Герда очень испугалась, она стала плакать и звать на помощь, но никто, кроме воробьев, не слышал ее.
А воробьи не могли перенести ее на сушу. Они только летели за ней вдоль берега и громко чирикали, словно хотели ее утешить:
– Ничего! Ничего! Мы тут! Мы тут!
Лодку уносило все дальше и дальше, а новые красные башмачки Герды плыли за своей хозяйкой, но никак не могли ее догнать.
Герда сидела смирно, боясь пошевельнуться.
«Может быть, река несет меня к моему дорогому Каю», – подумала она и сразу повеселела.
Берега реки были очень красивы – цветущие луга, тенистые рощи… Но нигде ни живой души.
Наконец лодка приплыла к большому вишневому саду, в котором приютился домик с красными и синими стеклами в окнах и с крышей из соломы. У дверей стояли два деревянных солдата и отдавали честь всем, кто проплывал мимо.
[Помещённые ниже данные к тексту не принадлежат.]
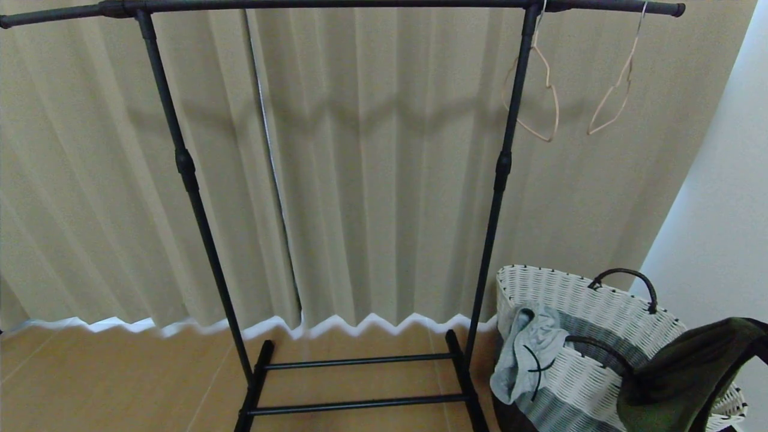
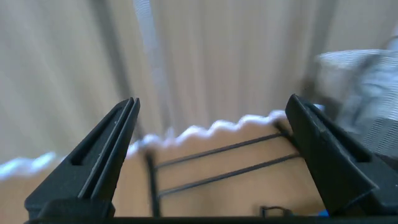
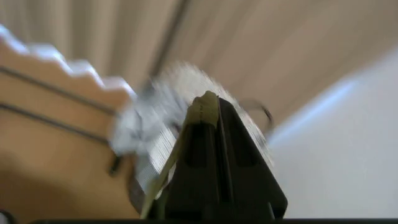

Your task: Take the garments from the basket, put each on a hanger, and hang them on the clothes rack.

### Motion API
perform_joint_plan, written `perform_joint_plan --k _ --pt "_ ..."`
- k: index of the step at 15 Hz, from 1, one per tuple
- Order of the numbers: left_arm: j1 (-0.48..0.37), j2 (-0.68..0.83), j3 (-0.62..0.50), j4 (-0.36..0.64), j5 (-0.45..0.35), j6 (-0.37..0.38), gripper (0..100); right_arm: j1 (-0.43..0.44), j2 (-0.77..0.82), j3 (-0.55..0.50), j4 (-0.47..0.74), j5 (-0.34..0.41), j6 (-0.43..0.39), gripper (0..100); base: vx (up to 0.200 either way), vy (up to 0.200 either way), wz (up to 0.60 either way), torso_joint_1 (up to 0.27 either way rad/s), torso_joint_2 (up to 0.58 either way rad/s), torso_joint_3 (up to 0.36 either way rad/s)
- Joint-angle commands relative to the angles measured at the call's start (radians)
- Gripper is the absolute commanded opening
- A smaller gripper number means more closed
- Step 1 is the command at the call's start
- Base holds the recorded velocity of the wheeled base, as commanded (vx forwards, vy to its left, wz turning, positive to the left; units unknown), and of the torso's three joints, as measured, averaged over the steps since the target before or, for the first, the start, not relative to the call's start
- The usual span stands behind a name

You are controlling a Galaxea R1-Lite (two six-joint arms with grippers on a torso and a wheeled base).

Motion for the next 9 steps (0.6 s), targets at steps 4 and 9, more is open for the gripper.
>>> perform_joint_plan --k 4,9 --pt "-0.001 0.227 -0.269 -0.014 -0.287 0.02 100 0.289 0.096 -0.259 0.132 0.0 0.187 0 0.0 0.0 0.0 0.0 0.0 0.0" --pt "-0.09 0.813 -0.529 -0.102 -0.327 0.02 100 0.388 0.24 -0.412 0.141 0.001 0.338 0 0.0 0.0 0.0 0.0 0.0 0.0"
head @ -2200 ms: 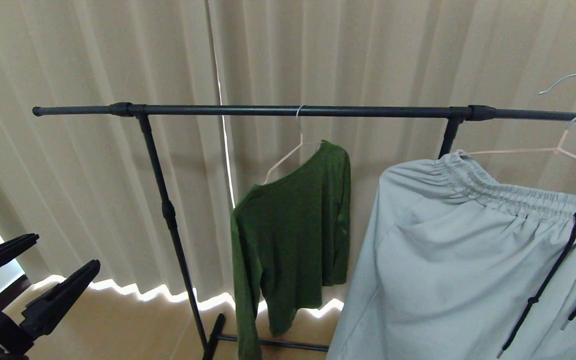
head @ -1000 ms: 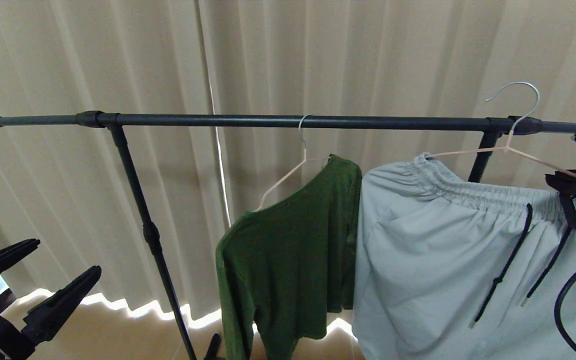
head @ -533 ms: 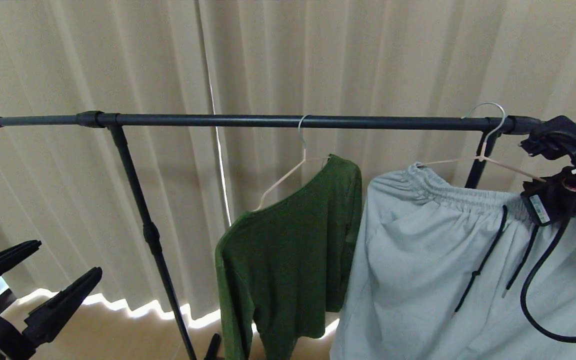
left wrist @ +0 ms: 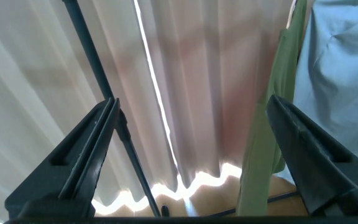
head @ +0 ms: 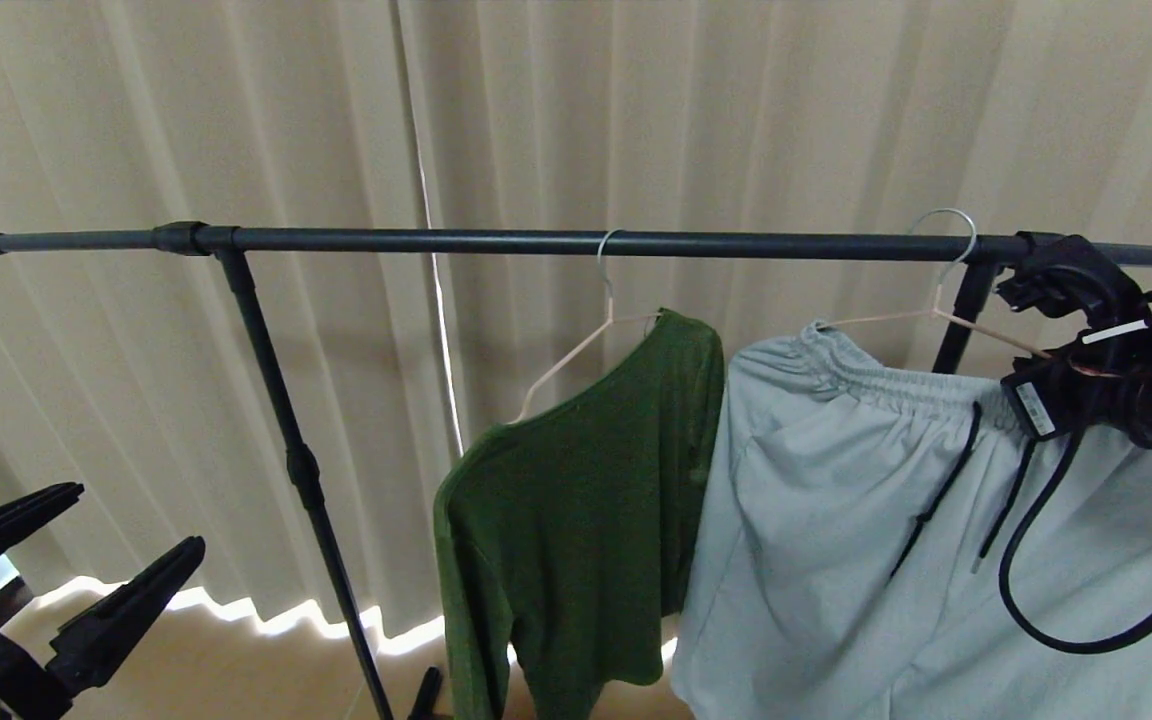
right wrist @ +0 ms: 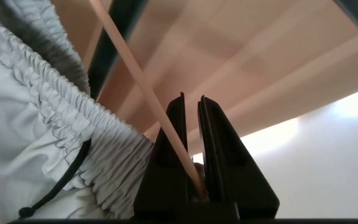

Герда окликнула их – она приняла деревянных солдат за живых, – но они, понятно, не ответили ей. Лодка подплыла еще ближе, чуть ли не к самому берегу, и девочка закричала еще громче.
На ее крик из домика вышла, опираясь на клюку, старая-престарая старушка в большой соломенной шляпе, разрисованной чудесными цветами.
– Ах ты, бедная малютка, – сказала старушка. – Как же это ты решилась плыть одна по такой большой быстрой реке?
С этими словами старушка вошла в воду, зацепила лодку своей клюкой и подтянула к берегу.
Герда была рада-радешенька, что очутилась наконец на суше, хоть и побаивалась чужой старухи.
– Ну, пойдем, да расскажи мне, кто ты и как сюда попала, – сказала старушка.
Герда стала рассказывать ей обо всем, что случилось, а старушка только покачивала головой и повторяла: «Гм! Гм!»
– Скажите, а вы не видели Кая? – спросила Герда, кончив свой рассказ.
– Нет, он еще не показывался тут, – ответила старуха, – но ты не горюй: рано или поздно ему не миновать моего домика, и мы его непременно увидим. А пока попробуй вишен да полюбуйся цветами, что растут у меня в саду: ни в одной книжке с картинками нет таких красивых цветов, да к тому же еще они умеют говорить.
Тут старушка взяла Герду за руку, увела к себе в домик и заперла дверь на ключ.
Окна были высоко, под самым потолком, и все из разноцветных – красных, голубых, желтых – стеклышек. От этого и свет в комнате был какой-то удивительный, словно над комнатой стояла радуга.